Exercise brief -> What is needed is an exact transcription of every entry below.

++++ Entries supplied ++++

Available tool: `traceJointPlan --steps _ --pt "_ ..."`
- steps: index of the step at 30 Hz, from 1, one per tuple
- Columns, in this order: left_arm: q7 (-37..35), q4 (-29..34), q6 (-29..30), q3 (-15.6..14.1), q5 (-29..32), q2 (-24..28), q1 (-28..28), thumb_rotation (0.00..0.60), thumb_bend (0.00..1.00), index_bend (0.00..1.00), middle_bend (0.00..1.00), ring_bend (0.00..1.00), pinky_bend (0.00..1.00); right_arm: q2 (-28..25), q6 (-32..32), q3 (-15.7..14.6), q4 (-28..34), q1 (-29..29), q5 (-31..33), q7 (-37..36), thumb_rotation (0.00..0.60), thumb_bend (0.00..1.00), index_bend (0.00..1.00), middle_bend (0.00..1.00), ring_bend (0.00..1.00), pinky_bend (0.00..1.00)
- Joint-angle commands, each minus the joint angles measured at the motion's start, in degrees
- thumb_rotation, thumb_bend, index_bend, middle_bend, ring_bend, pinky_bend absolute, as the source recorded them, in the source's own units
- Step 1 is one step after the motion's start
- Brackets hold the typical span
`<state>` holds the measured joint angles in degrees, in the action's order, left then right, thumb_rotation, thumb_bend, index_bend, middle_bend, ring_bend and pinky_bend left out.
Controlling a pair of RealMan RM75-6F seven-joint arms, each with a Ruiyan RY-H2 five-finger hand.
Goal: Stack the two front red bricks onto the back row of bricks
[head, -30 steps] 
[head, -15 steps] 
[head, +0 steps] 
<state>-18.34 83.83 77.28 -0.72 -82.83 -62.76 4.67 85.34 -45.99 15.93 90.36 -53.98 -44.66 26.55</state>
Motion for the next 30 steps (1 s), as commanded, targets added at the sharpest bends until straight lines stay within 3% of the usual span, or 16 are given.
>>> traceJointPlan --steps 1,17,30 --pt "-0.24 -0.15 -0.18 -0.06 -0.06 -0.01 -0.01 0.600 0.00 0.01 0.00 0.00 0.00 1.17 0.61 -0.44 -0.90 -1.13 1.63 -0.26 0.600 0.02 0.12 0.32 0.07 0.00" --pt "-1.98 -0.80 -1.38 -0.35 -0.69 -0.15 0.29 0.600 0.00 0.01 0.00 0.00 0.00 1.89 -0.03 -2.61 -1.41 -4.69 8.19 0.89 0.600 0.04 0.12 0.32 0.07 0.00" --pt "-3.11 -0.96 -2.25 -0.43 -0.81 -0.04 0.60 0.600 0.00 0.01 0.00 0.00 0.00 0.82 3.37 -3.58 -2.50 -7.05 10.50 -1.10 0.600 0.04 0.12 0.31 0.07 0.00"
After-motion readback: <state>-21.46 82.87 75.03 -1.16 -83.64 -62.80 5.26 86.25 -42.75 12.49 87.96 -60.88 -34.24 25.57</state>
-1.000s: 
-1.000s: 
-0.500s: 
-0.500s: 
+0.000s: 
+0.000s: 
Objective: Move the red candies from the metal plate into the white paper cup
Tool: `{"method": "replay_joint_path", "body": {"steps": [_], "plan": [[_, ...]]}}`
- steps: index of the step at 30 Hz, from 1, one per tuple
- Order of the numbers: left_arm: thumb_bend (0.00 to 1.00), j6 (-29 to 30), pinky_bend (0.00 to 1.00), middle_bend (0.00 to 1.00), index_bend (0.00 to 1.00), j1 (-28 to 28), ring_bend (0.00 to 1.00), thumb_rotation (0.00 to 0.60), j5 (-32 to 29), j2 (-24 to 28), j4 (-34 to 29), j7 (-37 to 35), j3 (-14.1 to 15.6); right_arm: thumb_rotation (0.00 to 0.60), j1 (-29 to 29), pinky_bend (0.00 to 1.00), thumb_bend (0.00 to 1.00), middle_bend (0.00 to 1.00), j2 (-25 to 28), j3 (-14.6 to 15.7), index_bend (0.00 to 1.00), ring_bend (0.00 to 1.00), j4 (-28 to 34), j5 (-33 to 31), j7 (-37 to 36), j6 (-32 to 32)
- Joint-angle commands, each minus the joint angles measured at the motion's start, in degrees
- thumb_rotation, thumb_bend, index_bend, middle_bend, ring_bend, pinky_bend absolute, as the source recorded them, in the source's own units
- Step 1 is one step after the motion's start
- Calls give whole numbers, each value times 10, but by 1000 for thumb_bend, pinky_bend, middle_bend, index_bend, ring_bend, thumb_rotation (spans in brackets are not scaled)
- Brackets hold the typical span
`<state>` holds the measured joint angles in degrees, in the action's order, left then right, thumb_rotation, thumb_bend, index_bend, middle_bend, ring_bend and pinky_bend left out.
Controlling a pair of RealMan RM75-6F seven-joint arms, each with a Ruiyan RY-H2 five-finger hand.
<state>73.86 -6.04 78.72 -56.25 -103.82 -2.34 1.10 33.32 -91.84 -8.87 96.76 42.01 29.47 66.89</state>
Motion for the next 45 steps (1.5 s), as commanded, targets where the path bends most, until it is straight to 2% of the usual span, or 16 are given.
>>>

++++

Written response ->
Available tool: `traceJointPlan --steps _ --pt "_ ..."`
- steps: index of the step at 30 Hz, from 1, one per tuple
- Columns, in this order: left_arm: q7 (-37..35), q4 (-29..34), q6 (-29..30), q3 (-15.6..14.1), q5 (-29..32), q2 (-24..28), q1 (-28..28), thumb_rotation (0.00..0.60), thumb_bend (0.00..1.00), index_bend (0.00..1.00), middle_bend (0.00..1.00), ring_bend (0.00..1.00), pinky_bend (0.00..1.00); right_arm: q2 (-28..25), q6 (-32..32), q3 (-15.7..14.6), q4 (-28..34), q1 (-29..29), q5 (-31..33), q7 (-37..36), thumb_rotation (0.00..0.60), thumb_bend (0.00..1.00), index_bend (0.00..1.00), middle_bend (0.00..1.00), ring_bend (0.00..1.00), pinky_bend (0.00..1.00)
- Joint-angle commands, each minus the joint angles measured at the motion's start, in degrees
- thumb_rotation, thumb_bend, index_bend, middle_bend, ring_bend, pinky_bend absolute, as the source recorded them, in the source's own units
- Step 1 is one step after the motion's start
- Brackets hold the typical span
`<state>` holds the measured joint angles in degrees, in the action's order, left then right, thumb_rotation, thumb_bend, index_bend, middle_bend, ring_bend and pinky_bend left out.
Controlling a pair of RealMan RM75-6F seven-joint arms, each with a Ruiyan RY-H2 five-finger hand.
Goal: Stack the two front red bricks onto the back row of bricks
[head, -30 steps] 
[head, -15 steps] 
[head, +0 steps] 
<state>-18.34 83.83 77.28 -0.72 -82.83 -62.76 4.67 85.34 -45.99 15.93 90.36 -53.98 -44.66 26.55</state>
Motion for the next 30 steps (1 s), as commanded, targets added at the sharpest bends until straight lines stay within 3% of the usual span, or 16 are given.
>>> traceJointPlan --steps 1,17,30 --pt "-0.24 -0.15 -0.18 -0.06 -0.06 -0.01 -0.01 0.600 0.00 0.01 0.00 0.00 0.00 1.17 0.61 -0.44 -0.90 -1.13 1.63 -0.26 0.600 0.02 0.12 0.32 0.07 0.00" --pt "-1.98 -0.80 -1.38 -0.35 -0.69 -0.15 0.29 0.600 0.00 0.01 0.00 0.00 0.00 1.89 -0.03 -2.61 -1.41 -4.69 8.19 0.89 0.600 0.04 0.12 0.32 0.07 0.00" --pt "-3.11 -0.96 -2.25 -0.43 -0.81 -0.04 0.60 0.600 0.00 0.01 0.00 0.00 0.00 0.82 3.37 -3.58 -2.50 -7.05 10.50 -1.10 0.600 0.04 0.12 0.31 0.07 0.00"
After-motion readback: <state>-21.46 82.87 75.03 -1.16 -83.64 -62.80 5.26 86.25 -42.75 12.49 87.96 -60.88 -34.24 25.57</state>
-1.000s: 
-1.000s: 
-0.500s: 
-0.500s: 
+0.000s: 
+0.000s: 
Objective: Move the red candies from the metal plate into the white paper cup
Tool: `{"method": "replay_joint_path", "body": {"steps": [_], "plan": [[_, ...]]}}`
- steps: index of the step at 30 Hz, from 1, one per tuple
- Order of the numbers: left_arm: thumb_bend (0.00 to 1.00), j6 (-29 to 30), pinky_bend (0.00 to 1.00), middle_bend (0.00 to 1.00), index_bend (0.00 to 1.00), j1 (-28 to 28), ring_bend (0.00 to 1.00), thumb_rotation (0.00 to 0.60), j5 (-32 to 29), j2 (-24 to 28), j4 (-34 to 29), j7 (-37 to 35), j3 (-14.1 to 15.6); right_arm: thumb_rotation (0.00 to 0.60), j1 (-29 to 29), pinky_bend (0.00 to 1.00), thumb_bend (0.00 to 1.00), middle_bend (0.00 to 1.00), j2 (-25 to 28), j3 (-14.6 to 15.7), index_bend (0.00 to 1.00), ring_bend (0.00 to 1.00), j4 (-28 to 34), j5 (-33 to 31), j7 (-37 to 36), j6 (-32 to 32)
- Joint-angle commands, each minus the joint angles measured at the motion's start, in degrees
- thumb_rotation, thumb_bend, index_bend, middle_bend, ring_bend, pinky_bend absolute, as the source recorded them, in the source's own units
- Step 1 is one step after the motion's start
- Calls give whole numbers, each value times 10, but by 1000 for thumb_bend, pinky_bend, middle_bend, index_bend, ring_bend, thumb_rotation (spans in brackets are not scaled)
- Brackets hold the typical span
`<state>` holds the measured joint angles in degrees, in the action's order, left then right, thumb_rotation, thumb_bend, index_bend, middle_bend, ring_bend and pinky_bend left out.
Controlling a pair of RealMan RM75-6F seven-joint arms, each with a Ruiyan RY-H2 five-finger hand.
<state>73.86 -6.04 78.72 -56.25 -103.82 -2.34 1.10 33.32 -91.84 -8.87 96.76 42.01 29.47 66.89</state>
Motion for the next 45 steps (1.5 s), as commanded, targets where the path bends most, until it is straight to 2% of the usual span, or 16 are given.
>>>

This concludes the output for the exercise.